Australian newspapers redact front pages to protest media restrictions

A screengrab from a video posted on Facebook by News Corp Australia on Oct 20 2019. Mastheads from the domestic unit of News Corp Australian Financial Review publisher Nine Entertainment and the website of Australian Broadcasting Corp are expected

Your right to know: Why Australia's newspapers have been 'censored' on Monday

National and regional mastheads including The Australian, The Sydney Morning Herald, and the Australian Financial Review hit newsstands Monday with most of their front-page news stories blacked out to give the impression it had been censored in the same was as a classified government document.

The Australian media argue the government is trying to penalize whistleblowing, criminalize journalism, and infringe upon the public's right to know.

The actions by the print media come in the footsteps of a television campaign launched on Sunday night, led by Australia's "Right to Know" group, of which the broadcasters ABC and SBS, and Channel 9 are a part.

The front pages warn federal and other governments are pursuing restrictions on news reporting, asking 'when government keeps the truth from you, what are they covering up?'.

The protest comes after a series of high-profile raids on the offices of the Australian Broadcasting Corporation (ABC) and the home of a News Corp Australia journalist following the publication of articles detailing alleged war crimes and domestic spying carried out by the government.

Australia has more national security laws than any other country, legal researcher Rebecca Ananian-Welsh wrote in a commentary in June.

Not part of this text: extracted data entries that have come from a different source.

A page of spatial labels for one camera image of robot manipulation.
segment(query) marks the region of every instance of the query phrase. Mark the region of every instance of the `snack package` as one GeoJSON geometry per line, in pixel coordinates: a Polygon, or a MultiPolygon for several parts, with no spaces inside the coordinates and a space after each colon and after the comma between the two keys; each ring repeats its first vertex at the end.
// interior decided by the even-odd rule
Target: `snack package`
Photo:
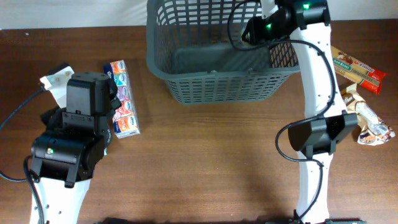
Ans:
{"type": "Polygon", "coordinates": [[[358,115],[358,125],[361,127],[361,134],[358,143],[377,146],[388,142],[396,134],[365,102],[356,91],[357,84],[353,84],[341,91],[344,102],[349,113],[358,115]]]}
{"type": "Polygon", "coordinates": [[[375,94],[380,93],[381,80],[387,73],[376,70],[333,46],[331,47],[331,54],[337,74],[344,76],[375,94]]]}
{"type": "Polygon", "coordinates": [[[114,133],[118,138],[125,138],[140,134],[137,121],[136,107],[132,97],[129,75],[123,60],[112,62],[104,66],[104,72],[111,77],[118,86],[116,95],[122,106],[113,116],[114,133]]]}

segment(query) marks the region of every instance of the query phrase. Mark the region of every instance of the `cable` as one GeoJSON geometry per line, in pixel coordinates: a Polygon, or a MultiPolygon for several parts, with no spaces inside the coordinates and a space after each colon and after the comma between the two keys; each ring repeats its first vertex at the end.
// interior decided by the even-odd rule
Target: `cable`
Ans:
{"type": "Polygon", "coordinates": [[[34,185],[33,180],[32,180],[32,176],[31,176],[30,171],[29,171],[29,169],[27,167],[27,161],[29,159],[31,159],[31,158],[32,158],[32,156],[27,156],[24,159],[24,172],[25,172],[25,176],[26,176],[27,182],[29,184],[29,187],[32,190],[33,198],[35,198],[37,209],[39,211],[39,222],[38,223],[39,224],[44,224],[44,212],[43,212],[42,202],[40,201],[39,194],[37,193],[37,190],[36,190],[35,185],[34,185]]]}
{"type": "MultiPolygon", "coordinates": [[[[28,97],[28,99],[26,99],[23,103],[21,103],[21,105],[19,105],[17,107],[17,109],[15,109],[1,124],[0,124],[0,131],[3,129],[3,127],[7,124],[7,122],[16,114],[18,113],[18,111],[20,111],[26,104],[28,104],[31,100],[33,100],[36,96],[38,96],[39,94],[43,93],[45,91],[44,87],[40,87],[39,90],[37,90],[35,93],[33,93],[30,97],[28,97]]],[[[0,170],[0,176],[6,180],[12,181],[12,182],[25,182],[26,179],[16,179],[16,178],[12,178],[9,177],[8,175],[6,175],[5,173],[3,173],[0,170]]]]}
{"type": "Polygon", "coordinates": [[[292,162],[316,162],[317,165],[318,165],[319,168],[320,168],[319,183],[318,183],[317,192],[315,193],[315,197],[314,197],[314,199],[312,200],[311,204],[310,204],[310,205],[308,206],[308,208],[306,209],[306,211],[304,211],[304,212],[296,219],[298,222],[300,222],[301,219],[311,210],[311,208],[313,207],[313,205],[314,205],[314,204],[317,202],[317,200],[318,200],[318,197],[319,197],[319,194],[320,194],[320,191],[321,191],[321,187],[322,187],[322,181],[323,181],[323,166],[324,166],[324,165],[323,165],[320,161],[318,161],[318,160],[316,160],[316,159],[294,159],[294,158],[289,157],[288,155],[286,155],[285,153],[283,153],[282,150],[280,149],[280,147],[279,147],[279,138],[280,138],[280,135],[281,135],[286,129],[289,129],[289,128],[294,127],[294,126],[298,126],[298,125],[303,124],[303,123],[306,123],[306,122],[310,122],[310,121],[314,121],[314,120],[316,120],[316,119],[319,119],[319,118],[321,118],[321,117],[331,108],[331,106],[333,105],[333,102],[335,101],[335,94],[336,94],[336,83],[335,83],[335,79],[334,79],[334,75],[333,75],[333,69],[331,68],[330,63],[329,63],[329,61],[328,61],[328,59],[327,59],[325,53],[324,53],[319,47],[317,47],[315,44],[310,43],[310,42],[307,42],[307,41],[304,41],[304,40],[278,40],[278,41],[273,41],[273,42],[267,42],[267,43],[258,45],[258,46],[256,46],[256,47],[250,47],[250,48],[239,48],[239,47],[235,46],[235,45],[234,45],[234,42],[233,42],[233,40],[232,40],[230,28],[229,28],[229,25],[230,25],[230,23],[231,23],[231,18],[232,18],[232,16],[233,16],[235,10],[237,10],[237,8],[238,8],[239,6],[241,6],[242,4],[246,4],[246,3],[248,3],[248,2],[252,2],[252,1],[255,1],[255,0],[245,0],[245,1],[241,2],[241,3],[239,3],[239,4],[236,5],[235,8],[231,11],[231,14],[230,14],[229,17],[228,17],[228,21],[227,21],[228,38],[229,38],[229,41],[231,42],[231,45],[232,45],[232,47],[233,47],[234,49],[236,49],[236,50],[238,50],[238,51],[251,51],[251,50],[260,49],[260,48],[262,48],[262,47],[269,47],[269,46],[271,46],[271,45],[277,45],[277,44],[287,44],[287,43],[290,43],[290,44],[291,44],[291,43],[305,44],[305,45],[308,45],[308,46],[314,48],[314,49],[318,52],[318,55],[322,57],[323,61],[325,62],[325,65],[326,65],[326,68],[327,68],[327,70],[328,70],[329,77],[330,77],[330,83],[331,83],[331,98],[330,98],[330,100],[328,101],[328,103],[326,104],[326,107],[325,107],[320,113],[318,113],[317,115],[315,115],[315,116],[313,116],[313,117],[311,117],[311,118],[303,119],[303,120],[301,120],[301,121],[296,121],[296,122],[293,122],[293,123],[290,123],[290,124],[284,126],[281,130],[279,130],[279,132],[277,133],[277,135],[276,135],[276,137],[275,137],[275,147],[276,147],[276,149],[278,150],[278,153],[279,153],[283,158],[285,158],[285,159],[287,159],[287,160],[289,160],[289,161],[292,161],[292,162]]]}

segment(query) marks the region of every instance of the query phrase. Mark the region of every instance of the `wooden table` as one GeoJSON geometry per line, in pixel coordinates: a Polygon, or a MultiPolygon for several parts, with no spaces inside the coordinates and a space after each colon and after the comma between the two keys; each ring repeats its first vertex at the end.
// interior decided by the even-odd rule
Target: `wooden table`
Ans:
{"type": "MultiPolygon", "coordinates": [[[[391,74],[379,96],[359,92],[398,131],[398,21],[332,25],[335,47],[391,74]]],[[[102,72],[105,63],[120,59],[127,63],[142,134],[115,138],[109,155],[96,166],[79,223],[106,217],[212,222],[292,215],[299,165],[279,156],[274,139],[283,125],[303,118],[299,74],[263,102],[183,106],[148,71],[145,27],[2,30],[0,35],[1,121],[62,62],[76,72],[102,72]]],[[[0,133],[1,170],[24,176],[23,158],[45,128],[39,115],[53,106],[50,93],[39,96],[0,133]]],[[[397,223],[398,139],[361,146],[355,138],[338,145],[331,165],[330,214],[397,223]]],[[[286,134],[281,147],[295,155],[286,134]]],[[[28,185],[0,183],[0,222],[27,223],[28,185]]]]}

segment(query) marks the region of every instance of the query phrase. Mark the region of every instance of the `basket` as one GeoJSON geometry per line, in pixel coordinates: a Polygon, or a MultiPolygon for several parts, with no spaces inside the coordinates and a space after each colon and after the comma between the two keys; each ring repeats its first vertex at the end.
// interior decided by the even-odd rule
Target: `basket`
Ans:
{"type": "MultiPolygon", "coordinates": [[[[290,44],[239,52],[228,40],[226,23],[235,0],[149,0],[147,66],[165,80],[185,105],[259,101],[270,97],[295,72],[290,44]]],[[[231,21],[233,40],[261,6],[241,6],[231,21]]]]}

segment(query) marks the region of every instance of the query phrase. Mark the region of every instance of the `green light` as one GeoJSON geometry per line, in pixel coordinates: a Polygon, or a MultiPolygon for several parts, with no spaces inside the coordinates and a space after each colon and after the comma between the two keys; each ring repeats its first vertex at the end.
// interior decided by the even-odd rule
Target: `green light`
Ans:
{"type": "Polygon", "coordinates": [[[304,5],[303,5],[303,9],[305,9],[305,10],[310,9],[310,5],[309,5],[309,4],[304,4],[304,5]]]}

The latest among them, adopted a year ago, extended prison sentences for disclosing classified information.

One of Nine's newspapers, the Sydney Morning Herald, specified that the initiative aimed to protect whistleblowers, restrict government secrecy and expand freedom-of-information laws.

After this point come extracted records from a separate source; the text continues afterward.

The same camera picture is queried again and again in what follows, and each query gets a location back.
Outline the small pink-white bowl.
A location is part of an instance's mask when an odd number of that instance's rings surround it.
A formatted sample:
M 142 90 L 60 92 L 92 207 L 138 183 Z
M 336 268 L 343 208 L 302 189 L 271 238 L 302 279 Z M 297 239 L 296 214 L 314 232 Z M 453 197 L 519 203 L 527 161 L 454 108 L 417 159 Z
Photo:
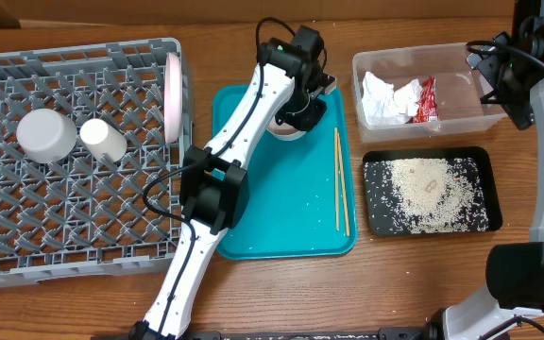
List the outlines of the small pink-white bowl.
M 268 124 L 267 130 L 274 137 L 282 141 L 294 141 L 305 134 L 305 131 L 298 130 L 287 123 L 282 123 L 279 125 L 275 120 L 272 120 Z

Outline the stainless steel bowl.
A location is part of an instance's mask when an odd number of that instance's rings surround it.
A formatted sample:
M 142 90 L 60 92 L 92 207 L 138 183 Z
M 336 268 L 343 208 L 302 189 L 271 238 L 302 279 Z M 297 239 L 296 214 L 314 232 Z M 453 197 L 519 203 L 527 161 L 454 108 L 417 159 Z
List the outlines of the stainless steel bowl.
M 57 162 L 76 145 L 77 127 L 66 115 L 55 110 L 36 109 L 27 113 L 16 128 L 16 139 L 34 162 Z

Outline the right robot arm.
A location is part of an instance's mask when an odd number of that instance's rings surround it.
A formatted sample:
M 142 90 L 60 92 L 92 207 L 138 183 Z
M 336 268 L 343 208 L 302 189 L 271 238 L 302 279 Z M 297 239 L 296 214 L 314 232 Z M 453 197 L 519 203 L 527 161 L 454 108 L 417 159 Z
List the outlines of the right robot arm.
M 422 339 L 500 339 L 544 316 L 544 0 L 516 1 L 509 32 L 466 48 L 469 67 L 484 78 L 481 102 L 501 106 L 518 129 L 536 128 L 534 220 L 528 242 L 491 249 L 484 285 L 438 311 Z

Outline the white napkin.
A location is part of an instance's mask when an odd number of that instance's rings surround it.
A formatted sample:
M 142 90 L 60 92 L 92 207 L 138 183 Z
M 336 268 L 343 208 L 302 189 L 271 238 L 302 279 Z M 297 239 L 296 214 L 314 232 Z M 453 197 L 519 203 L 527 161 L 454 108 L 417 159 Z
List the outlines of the white napkin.
M 395 90 L 370 72 L 363 79 L 362 106 L 366 122 L 375 126 L 401 125 L 417 115 L 423 88 L 418 79 Z

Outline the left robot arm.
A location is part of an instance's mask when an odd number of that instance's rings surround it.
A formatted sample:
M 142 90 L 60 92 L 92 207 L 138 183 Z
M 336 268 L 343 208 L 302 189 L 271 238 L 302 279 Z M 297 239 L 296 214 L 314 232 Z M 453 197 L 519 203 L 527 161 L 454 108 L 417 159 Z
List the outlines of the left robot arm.
M 324 70 L 328 53 L 320 33 L 306 25 L 292 31 L 290 42 L 272 38 L 256 44 L 253 78 L 223 128 L 199 148 L 190 146 L 183 165 L 149 182 L 149 193 L 164 180 L 180 177 L 181 213 L 145 206 L 180 222 L 178 245 L 160 292 L 131 339 L 180 339 L 188 329 L 197 290 L 211 257 L 227 232 L 241 219 L 248 202 L 247 169 L 271 123 L 294 128 L 297 137 L 321 120 L 320 95 L 336 87 Z

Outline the red snack wrapper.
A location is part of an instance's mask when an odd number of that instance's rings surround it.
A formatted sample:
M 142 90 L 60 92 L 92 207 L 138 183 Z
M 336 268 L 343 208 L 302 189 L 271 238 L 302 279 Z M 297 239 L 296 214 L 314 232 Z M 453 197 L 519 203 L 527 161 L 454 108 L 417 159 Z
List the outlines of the red snack wrapper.
M 413 123 L 427 123 L 438 119 L 437 105 L 435 102 L 436 79 L 430 76 L 422 83 L 422 92 L 419 100 L 419 107 L 413 117 Z

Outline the large white plate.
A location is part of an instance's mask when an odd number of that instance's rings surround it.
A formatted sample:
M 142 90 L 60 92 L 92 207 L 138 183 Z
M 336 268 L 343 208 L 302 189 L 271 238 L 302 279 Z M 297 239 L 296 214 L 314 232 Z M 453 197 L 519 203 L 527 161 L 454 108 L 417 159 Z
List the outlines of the large white plate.
M 168 53 L 165 65 L 163 93 L 163 128 L 167 144 L 180 134 L 182 116 L 182 71 L 179 57 Z

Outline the white cup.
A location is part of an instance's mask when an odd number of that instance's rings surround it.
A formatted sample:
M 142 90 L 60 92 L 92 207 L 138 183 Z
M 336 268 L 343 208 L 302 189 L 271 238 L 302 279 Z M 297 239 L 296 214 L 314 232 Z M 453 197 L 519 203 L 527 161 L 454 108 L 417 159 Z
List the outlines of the white cup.
M 102 119 L 86 121 L 80 128 L 79 137 L 97 161 L 107 158 L 117 162 L 127 152 L 125 136 Z

'Police independence and freedom of the press are both fundamental pillars that coexist in our democracy, ' he told the committee.

"It's about defending the basic right of every Australian to be properly informed about the important decisions the government is making in their name", said Hugh Marks, chief executive officer of Nine News.

In the previous, withholding data from the final public has been justified by the government on national security grounds and recently it acknowledged it backed press freedom but "no person modified into as soon as above the guidelines".

A press freedom inquiry is under way, the findings of which will be revealed in parliament next year.

"The raids on Annika Smethurst and the ABC are the straw that broke the camel's back", News Corp Australasia executive chairman Michael Miller said.

Opposition leader Anthony Albanese told reporters that while journalists should not be prosecuted for doing their jobs, defamation laws provided a "good constraint on ensuring that there is some level of accuracy".

"Australia is at risk of becoming the world's most secretive democracy", ABC managing director David Anderson said.

"It's unprecedented to see the front page of every single newspaper pointing out the same issue we are challenged with having to deal with, but this is serious".

It exists to scrutinize the powerful, shine a light on wrongdoing and hold governments to account to the people, but the Australian public is being kept in the dark about matters that affect them.